:: WHAT YOU HAVE TO DO ::
Using the material below, print the line that contains "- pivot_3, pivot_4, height", the line that contains "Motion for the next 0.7", and every line in between, exactly and nothing else.

==============================

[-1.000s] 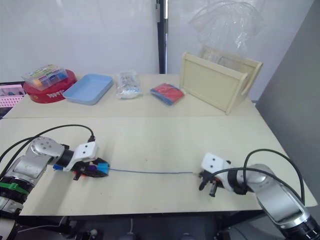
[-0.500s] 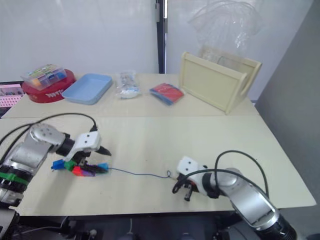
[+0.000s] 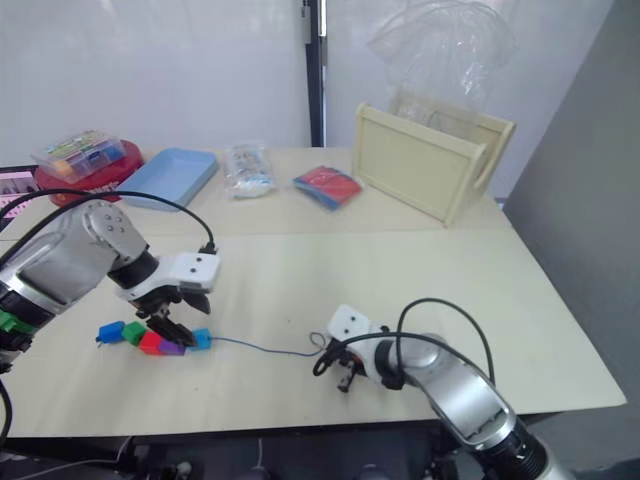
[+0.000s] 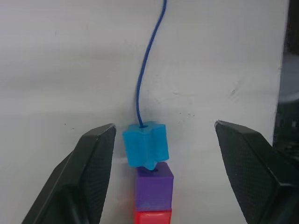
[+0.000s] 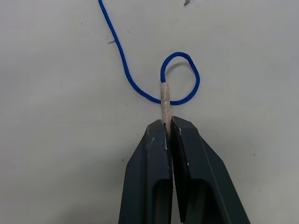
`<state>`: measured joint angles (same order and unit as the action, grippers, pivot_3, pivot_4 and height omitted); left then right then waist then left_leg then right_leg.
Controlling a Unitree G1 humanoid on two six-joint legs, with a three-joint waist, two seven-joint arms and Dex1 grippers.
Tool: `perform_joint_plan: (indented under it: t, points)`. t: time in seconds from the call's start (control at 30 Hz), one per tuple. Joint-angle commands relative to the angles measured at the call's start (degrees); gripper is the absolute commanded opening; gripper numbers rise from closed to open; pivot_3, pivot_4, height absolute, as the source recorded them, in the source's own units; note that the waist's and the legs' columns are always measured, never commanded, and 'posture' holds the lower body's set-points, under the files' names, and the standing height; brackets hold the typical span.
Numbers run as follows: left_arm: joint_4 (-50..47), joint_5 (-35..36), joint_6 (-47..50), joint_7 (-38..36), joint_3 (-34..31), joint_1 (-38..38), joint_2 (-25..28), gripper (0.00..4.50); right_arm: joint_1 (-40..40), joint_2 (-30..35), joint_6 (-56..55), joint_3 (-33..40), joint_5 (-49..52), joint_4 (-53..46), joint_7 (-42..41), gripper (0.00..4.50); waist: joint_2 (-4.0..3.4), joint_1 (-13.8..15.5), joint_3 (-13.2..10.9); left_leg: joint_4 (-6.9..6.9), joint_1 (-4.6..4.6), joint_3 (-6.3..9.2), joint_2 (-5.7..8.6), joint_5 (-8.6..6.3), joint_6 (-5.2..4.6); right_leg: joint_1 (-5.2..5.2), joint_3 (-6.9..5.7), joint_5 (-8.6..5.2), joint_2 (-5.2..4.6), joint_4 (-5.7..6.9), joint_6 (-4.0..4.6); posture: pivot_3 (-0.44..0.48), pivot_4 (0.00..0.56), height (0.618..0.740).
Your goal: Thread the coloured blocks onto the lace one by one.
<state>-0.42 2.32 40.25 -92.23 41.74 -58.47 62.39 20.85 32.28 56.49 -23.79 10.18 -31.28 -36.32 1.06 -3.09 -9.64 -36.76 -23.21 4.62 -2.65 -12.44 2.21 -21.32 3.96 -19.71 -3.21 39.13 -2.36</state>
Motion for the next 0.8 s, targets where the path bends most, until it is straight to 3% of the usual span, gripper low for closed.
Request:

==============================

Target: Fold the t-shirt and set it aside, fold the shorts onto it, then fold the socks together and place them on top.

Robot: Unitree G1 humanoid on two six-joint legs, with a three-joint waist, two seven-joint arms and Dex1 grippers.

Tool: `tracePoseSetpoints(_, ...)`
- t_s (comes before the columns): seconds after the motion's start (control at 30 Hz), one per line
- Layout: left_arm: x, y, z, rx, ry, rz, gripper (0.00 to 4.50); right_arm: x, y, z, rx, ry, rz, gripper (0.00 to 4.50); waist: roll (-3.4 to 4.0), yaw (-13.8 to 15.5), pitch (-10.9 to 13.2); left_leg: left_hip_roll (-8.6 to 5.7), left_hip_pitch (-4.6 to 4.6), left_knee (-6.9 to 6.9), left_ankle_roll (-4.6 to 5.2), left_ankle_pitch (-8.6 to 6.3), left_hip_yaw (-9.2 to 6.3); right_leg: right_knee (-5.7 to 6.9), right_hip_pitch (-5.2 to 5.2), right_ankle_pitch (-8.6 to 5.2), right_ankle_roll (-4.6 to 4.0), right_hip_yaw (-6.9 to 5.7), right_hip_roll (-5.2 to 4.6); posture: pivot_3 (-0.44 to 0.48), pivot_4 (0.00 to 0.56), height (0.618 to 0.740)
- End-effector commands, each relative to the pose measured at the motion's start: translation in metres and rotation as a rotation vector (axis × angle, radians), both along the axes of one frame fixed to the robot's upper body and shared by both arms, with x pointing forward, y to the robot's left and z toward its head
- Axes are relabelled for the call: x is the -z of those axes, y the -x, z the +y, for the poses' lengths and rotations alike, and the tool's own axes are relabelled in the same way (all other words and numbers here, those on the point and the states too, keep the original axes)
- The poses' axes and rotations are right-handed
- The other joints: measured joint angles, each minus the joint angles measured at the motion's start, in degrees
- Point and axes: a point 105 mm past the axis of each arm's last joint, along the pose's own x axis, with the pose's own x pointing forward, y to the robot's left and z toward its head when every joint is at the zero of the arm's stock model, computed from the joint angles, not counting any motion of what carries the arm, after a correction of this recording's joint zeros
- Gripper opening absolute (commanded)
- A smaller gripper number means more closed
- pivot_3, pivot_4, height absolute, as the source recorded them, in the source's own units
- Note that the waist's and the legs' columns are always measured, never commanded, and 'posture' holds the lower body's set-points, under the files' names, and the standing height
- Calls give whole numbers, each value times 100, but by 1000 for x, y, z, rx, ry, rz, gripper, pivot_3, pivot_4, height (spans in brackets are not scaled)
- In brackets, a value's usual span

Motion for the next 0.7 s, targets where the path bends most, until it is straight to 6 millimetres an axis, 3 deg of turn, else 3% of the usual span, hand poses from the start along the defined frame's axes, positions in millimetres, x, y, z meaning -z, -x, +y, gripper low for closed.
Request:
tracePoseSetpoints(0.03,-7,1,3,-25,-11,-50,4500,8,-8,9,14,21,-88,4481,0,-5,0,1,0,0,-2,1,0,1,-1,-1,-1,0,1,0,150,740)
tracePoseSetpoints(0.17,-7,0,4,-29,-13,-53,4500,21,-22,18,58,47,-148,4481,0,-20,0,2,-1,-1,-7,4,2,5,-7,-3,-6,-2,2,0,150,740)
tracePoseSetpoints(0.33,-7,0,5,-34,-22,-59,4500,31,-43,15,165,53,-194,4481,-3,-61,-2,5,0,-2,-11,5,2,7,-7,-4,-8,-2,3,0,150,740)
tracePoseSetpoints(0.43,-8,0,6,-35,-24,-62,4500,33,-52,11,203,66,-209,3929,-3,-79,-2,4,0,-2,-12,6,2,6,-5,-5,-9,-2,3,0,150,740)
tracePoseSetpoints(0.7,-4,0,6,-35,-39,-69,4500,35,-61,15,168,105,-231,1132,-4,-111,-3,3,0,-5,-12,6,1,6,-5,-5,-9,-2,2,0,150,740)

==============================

:: ANSWER SPACE ::
- pivot_3, pivot_4, height absolute, as the source recorded them, in the source's own units
- Note that the waist's and the legs' columns are always measured, never commanded, and 'posture' holds the lower body's set-points, under the files' names, and the standing height
- Calls give whole numbers, each value times 100, but by 1000 for x, y, z, rx, ry, rz, gripper, pivot_3, pivot_4, height (spans in brackets are not scaled)
- In brackets, a value's usual span

Motion for the next 0.7 s, targets where the path bends most, until it is straight to 6 millimetres an axis, 3 deg of turn, else 3% of the usual span, hand poses from the start along the defined frame's axes, positions in millimetres, x, y, z meaning -z, -x, +y, gripper low for closed.

This answer requires no additional content.